彼は僕が旅に出、そして戻ってくることを待ってもいいと言ってくれたが、そんな甘えたことはできないというと、首を縦に振ってくれたのだった。


「一つ、話をしてもよいだろうか。私が昔、いや今でも、唯一愛した人の話だ」

「亡くなった王妃様の話ですね」

「ああ、我が妻、リアナはディクライットのはずれにあるラインフェルデン家という貴族の娘だった。燃えるような赤い髪に、青い瞳。とても美しい女性だった。私は一人息子で、その当時血脈が当たり前のように重要視されていた時のことだ。いくら貴族とはいえ彼女は王家の分家ではなく、王の血は引いていなかった。しかし私は一目彼女を見た瞬間、彼女に心を奪われてしまったのだ。その時私はまだ王子だったが、彼女と密かに恋文を交わし、自らが王となるその時を待った。彼女にほかの貴族の男からの縁談の話を持ち掛けられたときはまるで心臓がとまる思いだったよ。しかし彼女も強情な人でね、自分を一生幸せにすると今この場で誓えるか? と相手に詰め寄ったそうだ。自らになびかない女などいないと思っている大抵の男はそこで怯んでしまう。大した覚悟のない人ばかりね、と彼女が悪戯そうに笑っていたのをよく覚えている。かくして彼女の気の強さと私の忍耐により、私たちは結ばれることとなった。もちろん血筋を気にする様々なものが反対した。が、皆の心配をよそに、彼女との生活はこれ以上ないほどに幸せなものだった。しかし、幸福とはそう長く続くものではない。間もなく彼女は重い病気にかかった。子も授かっていない時期だった。ありがとうと言った彼女の幸せそうな笑顔が、最後に見た彼女の表情だった。私の手を固く握ったまま」

 彼の表情が、今は亡きその人を見つめているような柔らかいものになっていた。

「諸侯らは、私が十分に喪に服した後、すぐに新しい妃を迎えられるようにと準備していた。王家には世継ぎが必要だ、それはわかっていた。しかし、私には彼女以外の女性を愛することはできなかった。愛さずともいいというものもいたが、私にはそれも難しいことであった」

「陛下、私は……」

「これだとおぬしを責めているように聞こえてしまうな。決してそのようなことはない。私もおぬしと同じなのだ。愛する者のことを諦められないところが。だから私にはおぬしが旅に出ることを止める権利はない。おぬしが愛した女性を守るため、全力を尽くせ。そしてどうか無事に戻ってきてほしい。ディラン。たとえ名の繋がりを持つことができなくとも、お前は、私の息子であると思っている」

 陛下の言葉の途中から、僕は返す言葉を失っていた。この人はこんなに僕のことを思ってくれていたのだ。もしこんなことにならなかったら、僕は彼の息子としてこの国を導いていく立場になったのだろうか。
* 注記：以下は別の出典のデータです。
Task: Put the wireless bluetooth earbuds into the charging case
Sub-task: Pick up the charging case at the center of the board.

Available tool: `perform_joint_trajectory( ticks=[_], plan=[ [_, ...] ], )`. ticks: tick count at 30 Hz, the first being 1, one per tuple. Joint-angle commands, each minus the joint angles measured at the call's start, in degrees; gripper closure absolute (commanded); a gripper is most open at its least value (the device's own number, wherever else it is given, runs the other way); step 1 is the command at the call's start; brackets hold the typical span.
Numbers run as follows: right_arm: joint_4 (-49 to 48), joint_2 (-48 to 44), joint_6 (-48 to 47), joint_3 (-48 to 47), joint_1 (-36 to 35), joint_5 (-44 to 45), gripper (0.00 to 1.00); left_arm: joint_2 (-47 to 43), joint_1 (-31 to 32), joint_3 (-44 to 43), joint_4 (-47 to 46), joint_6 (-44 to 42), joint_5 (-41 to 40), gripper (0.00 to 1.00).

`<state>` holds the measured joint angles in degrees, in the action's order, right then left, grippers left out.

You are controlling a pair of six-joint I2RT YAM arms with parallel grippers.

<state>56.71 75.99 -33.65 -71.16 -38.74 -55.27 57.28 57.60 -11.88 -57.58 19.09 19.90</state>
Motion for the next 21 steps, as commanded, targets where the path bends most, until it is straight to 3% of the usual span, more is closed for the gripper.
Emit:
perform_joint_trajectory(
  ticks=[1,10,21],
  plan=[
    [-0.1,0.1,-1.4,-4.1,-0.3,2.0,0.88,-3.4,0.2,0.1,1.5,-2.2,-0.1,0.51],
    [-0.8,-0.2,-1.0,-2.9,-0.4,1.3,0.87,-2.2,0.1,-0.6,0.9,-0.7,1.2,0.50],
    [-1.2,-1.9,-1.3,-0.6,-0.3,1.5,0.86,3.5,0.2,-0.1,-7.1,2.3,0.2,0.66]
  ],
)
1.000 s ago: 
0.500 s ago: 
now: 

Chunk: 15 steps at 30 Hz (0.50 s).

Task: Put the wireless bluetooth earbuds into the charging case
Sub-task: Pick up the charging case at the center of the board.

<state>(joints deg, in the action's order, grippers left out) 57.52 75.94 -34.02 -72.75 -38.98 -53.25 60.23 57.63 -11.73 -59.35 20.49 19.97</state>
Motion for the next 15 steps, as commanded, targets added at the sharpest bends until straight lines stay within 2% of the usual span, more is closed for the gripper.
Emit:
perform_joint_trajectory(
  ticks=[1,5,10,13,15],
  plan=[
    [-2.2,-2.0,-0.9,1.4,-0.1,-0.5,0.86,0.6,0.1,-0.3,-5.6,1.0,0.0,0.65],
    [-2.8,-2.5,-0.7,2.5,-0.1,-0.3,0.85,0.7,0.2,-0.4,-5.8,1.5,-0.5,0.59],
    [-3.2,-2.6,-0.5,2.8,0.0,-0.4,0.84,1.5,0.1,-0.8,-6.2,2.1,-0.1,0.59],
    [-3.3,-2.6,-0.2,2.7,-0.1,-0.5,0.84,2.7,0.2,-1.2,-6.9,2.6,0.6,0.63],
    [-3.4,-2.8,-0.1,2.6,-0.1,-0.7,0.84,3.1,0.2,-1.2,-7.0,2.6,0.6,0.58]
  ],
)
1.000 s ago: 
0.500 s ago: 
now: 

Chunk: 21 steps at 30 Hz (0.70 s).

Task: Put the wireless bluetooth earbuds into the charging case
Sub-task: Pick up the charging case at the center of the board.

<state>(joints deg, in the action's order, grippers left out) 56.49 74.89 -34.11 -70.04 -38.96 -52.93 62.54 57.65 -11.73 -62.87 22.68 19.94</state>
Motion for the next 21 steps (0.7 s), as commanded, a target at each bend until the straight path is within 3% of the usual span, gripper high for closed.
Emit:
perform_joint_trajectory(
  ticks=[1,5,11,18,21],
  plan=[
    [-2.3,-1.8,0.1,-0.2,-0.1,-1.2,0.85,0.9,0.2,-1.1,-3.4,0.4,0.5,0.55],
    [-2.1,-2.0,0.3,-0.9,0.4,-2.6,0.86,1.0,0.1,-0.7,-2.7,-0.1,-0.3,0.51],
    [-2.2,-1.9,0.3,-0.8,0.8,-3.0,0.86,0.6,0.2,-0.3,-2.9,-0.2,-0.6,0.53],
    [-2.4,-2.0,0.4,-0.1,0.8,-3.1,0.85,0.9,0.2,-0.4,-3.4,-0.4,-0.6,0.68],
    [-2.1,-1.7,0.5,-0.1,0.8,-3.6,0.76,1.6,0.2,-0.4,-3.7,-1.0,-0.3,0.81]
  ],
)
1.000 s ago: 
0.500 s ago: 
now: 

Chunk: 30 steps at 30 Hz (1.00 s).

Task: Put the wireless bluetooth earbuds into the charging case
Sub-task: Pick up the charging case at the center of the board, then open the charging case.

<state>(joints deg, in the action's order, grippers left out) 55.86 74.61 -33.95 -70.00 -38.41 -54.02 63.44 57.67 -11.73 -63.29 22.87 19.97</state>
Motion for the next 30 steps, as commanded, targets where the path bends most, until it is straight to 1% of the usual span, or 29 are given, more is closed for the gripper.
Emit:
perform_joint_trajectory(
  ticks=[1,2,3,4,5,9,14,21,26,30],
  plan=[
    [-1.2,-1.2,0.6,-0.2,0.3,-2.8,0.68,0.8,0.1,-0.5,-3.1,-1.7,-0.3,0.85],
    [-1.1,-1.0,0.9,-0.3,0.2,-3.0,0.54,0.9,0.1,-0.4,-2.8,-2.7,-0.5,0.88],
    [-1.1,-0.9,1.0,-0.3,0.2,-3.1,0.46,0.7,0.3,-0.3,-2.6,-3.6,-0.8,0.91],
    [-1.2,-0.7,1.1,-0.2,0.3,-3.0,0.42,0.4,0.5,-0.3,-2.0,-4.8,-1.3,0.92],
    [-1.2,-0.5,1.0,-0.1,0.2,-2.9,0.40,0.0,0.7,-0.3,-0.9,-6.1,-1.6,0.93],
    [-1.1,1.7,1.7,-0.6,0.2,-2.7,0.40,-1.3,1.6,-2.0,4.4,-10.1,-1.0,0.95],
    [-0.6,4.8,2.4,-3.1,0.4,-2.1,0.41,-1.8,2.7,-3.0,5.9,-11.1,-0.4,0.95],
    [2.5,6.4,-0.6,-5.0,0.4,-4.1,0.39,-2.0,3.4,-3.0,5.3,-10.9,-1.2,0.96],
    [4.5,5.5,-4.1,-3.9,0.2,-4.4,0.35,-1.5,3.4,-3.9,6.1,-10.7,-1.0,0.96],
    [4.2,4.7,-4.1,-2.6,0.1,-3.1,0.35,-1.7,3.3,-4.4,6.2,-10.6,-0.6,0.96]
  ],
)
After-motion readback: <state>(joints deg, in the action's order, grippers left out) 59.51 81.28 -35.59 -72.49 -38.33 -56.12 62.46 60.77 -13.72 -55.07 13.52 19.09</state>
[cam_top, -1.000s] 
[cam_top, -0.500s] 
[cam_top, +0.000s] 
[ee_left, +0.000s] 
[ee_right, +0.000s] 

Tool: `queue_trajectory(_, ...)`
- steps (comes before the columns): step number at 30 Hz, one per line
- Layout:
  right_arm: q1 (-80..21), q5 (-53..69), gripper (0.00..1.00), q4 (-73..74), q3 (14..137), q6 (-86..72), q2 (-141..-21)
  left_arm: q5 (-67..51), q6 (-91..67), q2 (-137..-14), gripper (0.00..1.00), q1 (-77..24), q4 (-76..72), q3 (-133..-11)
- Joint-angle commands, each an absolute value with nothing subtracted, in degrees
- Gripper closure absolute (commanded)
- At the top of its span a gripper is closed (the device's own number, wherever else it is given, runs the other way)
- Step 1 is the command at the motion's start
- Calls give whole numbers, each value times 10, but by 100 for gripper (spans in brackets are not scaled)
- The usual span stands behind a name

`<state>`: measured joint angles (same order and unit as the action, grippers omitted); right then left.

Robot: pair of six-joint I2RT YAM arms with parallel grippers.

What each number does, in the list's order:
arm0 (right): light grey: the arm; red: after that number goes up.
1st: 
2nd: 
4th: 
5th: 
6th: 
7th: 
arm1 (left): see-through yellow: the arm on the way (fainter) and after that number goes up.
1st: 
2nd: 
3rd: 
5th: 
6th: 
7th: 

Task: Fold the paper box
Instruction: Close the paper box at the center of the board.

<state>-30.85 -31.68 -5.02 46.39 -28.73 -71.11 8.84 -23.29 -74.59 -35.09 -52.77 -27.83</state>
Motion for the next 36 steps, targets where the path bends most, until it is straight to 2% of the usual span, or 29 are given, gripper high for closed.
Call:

「ぼくは……必ず、必ずここに戻ってきます。そしてその時には貴方の役に立つことをしたい。そう思っていても良いでしょうか」

「もちろんだ、ありがとう。……気をつけて行ってきなさい」

 陛下の手がゆっくりと伸ばされ、僕はその手を固く握りしめた。思ったよりもシワが刻まれたその手に目頭が熱くなる。


 そうして僕は彼にも長い長い別れを告げたのだった。